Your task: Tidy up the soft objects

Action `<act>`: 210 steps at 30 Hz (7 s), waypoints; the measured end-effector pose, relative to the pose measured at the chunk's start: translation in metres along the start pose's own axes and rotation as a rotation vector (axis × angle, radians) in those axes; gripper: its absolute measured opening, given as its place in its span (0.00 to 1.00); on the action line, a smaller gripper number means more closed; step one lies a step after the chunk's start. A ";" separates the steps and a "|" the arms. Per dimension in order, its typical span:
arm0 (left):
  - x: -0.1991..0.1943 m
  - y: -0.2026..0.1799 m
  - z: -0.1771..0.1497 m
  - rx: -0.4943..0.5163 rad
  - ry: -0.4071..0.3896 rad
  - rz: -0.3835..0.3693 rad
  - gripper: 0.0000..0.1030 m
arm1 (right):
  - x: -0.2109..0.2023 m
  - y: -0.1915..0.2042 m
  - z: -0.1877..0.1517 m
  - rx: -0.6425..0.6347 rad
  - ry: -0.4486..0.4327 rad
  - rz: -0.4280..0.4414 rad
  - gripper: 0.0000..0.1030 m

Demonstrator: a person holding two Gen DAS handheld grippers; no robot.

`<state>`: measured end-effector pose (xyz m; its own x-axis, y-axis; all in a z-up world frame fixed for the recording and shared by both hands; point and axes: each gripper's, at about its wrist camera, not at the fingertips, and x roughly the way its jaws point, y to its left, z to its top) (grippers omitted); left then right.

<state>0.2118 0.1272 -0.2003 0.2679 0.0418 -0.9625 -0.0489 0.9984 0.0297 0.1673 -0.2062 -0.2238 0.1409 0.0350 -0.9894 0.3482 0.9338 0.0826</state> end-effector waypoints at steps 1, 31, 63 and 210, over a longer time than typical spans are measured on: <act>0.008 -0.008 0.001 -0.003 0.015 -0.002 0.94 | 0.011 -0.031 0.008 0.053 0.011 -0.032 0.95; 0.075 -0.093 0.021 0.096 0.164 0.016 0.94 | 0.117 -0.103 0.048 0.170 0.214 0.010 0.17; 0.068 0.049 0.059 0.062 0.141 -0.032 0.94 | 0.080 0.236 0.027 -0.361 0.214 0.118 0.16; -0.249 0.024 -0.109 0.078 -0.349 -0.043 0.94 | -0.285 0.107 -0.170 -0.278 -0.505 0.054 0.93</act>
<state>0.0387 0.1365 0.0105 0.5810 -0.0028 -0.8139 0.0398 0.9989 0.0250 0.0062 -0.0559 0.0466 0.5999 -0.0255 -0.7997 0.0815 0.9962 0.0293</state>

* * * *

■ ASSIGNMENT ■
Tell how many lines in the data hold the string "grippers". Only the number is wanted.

■ REPLY ■
2